Karen se dio vuelta sobre uno de sus pies descalzos y le miró. Otra vez no eran sus ojos. Eran feroces e inyectados en sangre y potentes.

Jack Hughes se le acercó con sus manos extendidas. Ella retrocedió lentamente, con la misma mirada de odio en sus ojos. La joroba en su espalda se movió y estiró, como si fuera una oveja cautiva en una bolsa.

– El- dice- que- usted- no- debe -dijo vacilantemente con su propia voz.

El doctor Hughes se detuvo.

– ¿El dice que yo no debo qué, Karen?

Ella se lamió los labios.

– El- dice- que- usted- no- debe- tocarlo.

– Pero, Karen – dijo el doctor Hughes-. Si no te cuidamos, él tampoco sobrevivirá. Estamos haciendo lo posible por ambos. Nosotros le respetamos. Queremos que él viva.

Ella retrocedió aún más, tumbándose en una mesa de instrumental.

– El- no- le- cree.

– ¿Por qué no, Karen? ¿No hemos hecho todo por ayudar? No somos soldados ni guerreros. Somos médicos como él. Queremos ayudarle.

– El- sufre.

– ¿Sufre? ¿Por qué?

– Le- duele. Está- herido.

– ¿Por qué está herido? ¿Qué le hirió?

– No- lo- sabe. Está- herido. Fue- la- luz.

– ¿La luz? ¿Qué luz?

– Les- matará- a- todos.

De pronto Karen comenzó a ladearse. Luego gritó, y gritó, y cayó de rodillas, retorciéndose y restregándose sobre su espalda. Michael y Wolf corrieron hacia ella y la llevaron rápidamente de vuelta a la cama. Jack Hughes preparó una inyección con tranquilizante, y la puso decididamente en el brazo de Karen. Gradualmente disminuyeron sus gritos y se hundió en un sueño nervioso, sacudiéndose y temblando y pestañeando sus ojos.

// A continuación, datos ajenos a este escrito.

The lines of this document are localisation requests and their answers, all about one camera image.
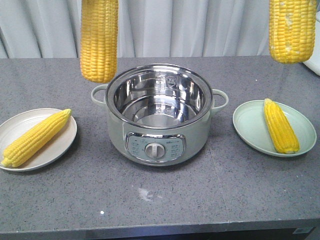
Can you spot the yellow corn cob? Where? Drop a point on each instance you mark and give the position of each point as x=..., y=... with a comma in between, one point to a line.
x=280, y=130
x=291, y=30
x=98, y=40
x=24, y=147

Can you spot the green electric cooking pot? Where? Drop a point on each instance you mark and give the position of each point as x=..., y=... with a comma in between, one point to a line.
x=158, y=114

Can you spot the green round plate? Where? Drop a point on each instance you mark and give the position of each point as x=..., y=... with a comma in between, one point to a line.
x=249, y=123

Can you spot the white round plate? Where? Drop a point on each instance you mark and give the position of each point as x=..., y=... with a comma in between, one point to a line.
x=17, y=125

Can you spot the white pleated curtain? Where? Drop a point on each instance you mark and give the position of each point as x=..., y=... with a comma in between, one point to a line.
x=146, y=28

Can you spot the white rice cooker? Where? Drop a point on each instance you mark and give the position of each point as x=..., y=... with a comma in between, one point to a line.
x=314, y=61

– Esto arregla todo -dijo el doctor Hughes.

– ¿Qué es lo que arregla, Jack? -le pregunté. -Tú y yo iremos directamente a ver a sus padres y vamos a decirles exactamente qué es lo que anda mal. Vamos a traer ese hechicero de South Dakota y combatiremos esa bestia hasta que muera.

– ¿Sin culpa? -le pregunté -. ¿Sin simpatía?

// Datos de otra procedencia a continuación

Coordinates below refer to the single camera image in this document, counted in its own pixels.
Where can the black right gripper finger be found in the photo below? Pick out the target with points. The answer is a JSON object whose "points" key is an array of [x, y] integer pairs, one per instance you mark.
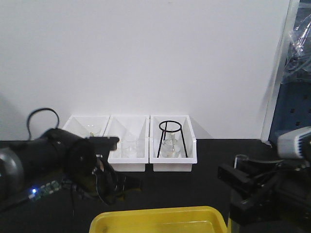
{"points": [[264, 163], [236, 179]]}

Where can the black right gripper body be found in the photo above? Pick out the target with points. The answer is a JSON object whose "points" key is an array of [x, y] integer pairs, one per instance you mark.
{"points": [[277, 193]]}

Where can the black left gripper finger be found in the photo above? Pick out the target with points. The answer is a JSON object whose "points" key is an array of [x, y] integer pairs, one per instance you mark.
{"points": [[127, 183], [104, 143]]}

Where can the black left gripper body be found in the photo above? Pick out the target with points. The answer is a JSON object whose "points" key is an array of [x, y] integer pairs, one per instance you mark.
{"points": [[91, 172]]}

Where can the tall clear glass tube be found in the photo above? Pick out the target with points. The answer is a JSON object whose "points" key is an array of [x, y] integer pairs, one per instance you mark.
{"points": [[241, 163]]}

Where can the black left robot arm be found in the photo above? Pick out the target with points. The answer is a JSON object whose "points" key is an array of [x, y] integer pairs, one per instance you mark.
{"points": [[23, 163]]}

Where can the yellow plastic tray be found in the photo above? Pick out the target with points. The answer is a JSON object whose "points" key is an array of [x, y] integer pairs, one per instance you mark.
{"points": [[195, 219]]}

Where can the clear beaker with yellow stick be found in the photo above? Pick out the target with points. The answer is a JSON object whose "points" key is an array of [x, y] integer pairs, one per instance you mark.
{"points": [[93, 130]]}

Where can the white bin with beaker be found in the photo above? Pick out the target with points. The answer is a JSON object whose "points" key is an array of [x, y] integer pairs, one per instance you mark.
{"points": [[77, 124]]}

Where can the clear glass beakers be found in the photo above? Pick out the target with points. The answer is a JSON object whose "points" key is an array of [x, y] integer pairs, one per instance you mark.
{"points": [[128, 146]]}

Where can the white bin with glassware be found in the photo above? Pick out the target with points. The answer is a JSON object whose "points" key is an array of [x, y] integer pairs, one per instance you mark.
{"points": [[119, 126]]}

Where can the blue perforated shelf unit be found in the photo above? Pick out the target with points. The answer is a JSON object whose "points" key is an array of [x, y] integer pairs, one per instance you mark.
{"points": [[293, 107]]}

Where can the white bin with tripod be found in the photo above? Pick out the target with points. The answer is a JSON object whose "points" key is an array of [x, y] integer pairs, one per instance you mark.
{"points": [[179, 164]]}

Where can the clear glass flask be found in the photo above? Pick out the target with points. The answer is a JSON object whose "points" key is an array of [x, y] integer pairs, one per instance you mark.
{"points": [[170, 147]]}

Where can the clear plastic bag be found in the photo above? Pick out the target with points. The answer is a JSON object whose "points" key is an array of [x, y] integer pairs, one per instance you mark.
{"points": [[298, 60]]}

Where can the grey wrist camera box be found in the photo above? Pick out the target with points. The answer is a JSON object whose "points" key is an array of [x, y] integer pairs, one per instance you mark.
{"points": [[295, 144]]}

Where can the black wire tripod stand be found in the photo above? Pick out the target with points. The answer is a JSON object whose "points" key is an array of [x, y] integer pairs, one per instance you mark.
{"points": [[171, 126]]}

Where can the white vertical post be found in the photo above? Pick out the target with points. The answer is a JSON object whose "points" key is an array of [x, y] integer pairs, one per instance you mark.
{"points": [[278, 69]]}

– Por supuesto, siento culpa y también simpatía. Y porque tengo simpatía es que voy a terminarlo.

– No te entiendo.

– Harry -dijo Jack -, ese hechicero sufre. No sabe por qué, pero dijo que era la luz. Si sabes algo sobre ginecología sabrás por qué nunca hacemos radiografías de fetos a menos que creamos que ya están muertos o que amenazan la vida de sus madres. Toda vez que un ser humano es radiografiado, los rayos X destruyen células en la zona adonde están dirigidos. En un adulto, eso no es demasiado importante, porque ya está totalmente desarrollado y la pérdida de unas pocas células no es dañina. Pero en un feto diminuto, una célula destruida puede significar un dedo de la mano, o del pie, o incluso un brazo o una pierna que nunca se desarrollarán.

Le miré.

– ¿Quieres decir que…?

– Simplemente quiero decir que hemos arrojado tantos rayos X sobre ese hechicero como para ver a través de Fort Knox en un día de niebla.

Miré el bulto venenoso que se inflaba en la espalda de Karen Tandy.

– En otras palabras -dije-, que es un monstruo. Lo hemos deformado.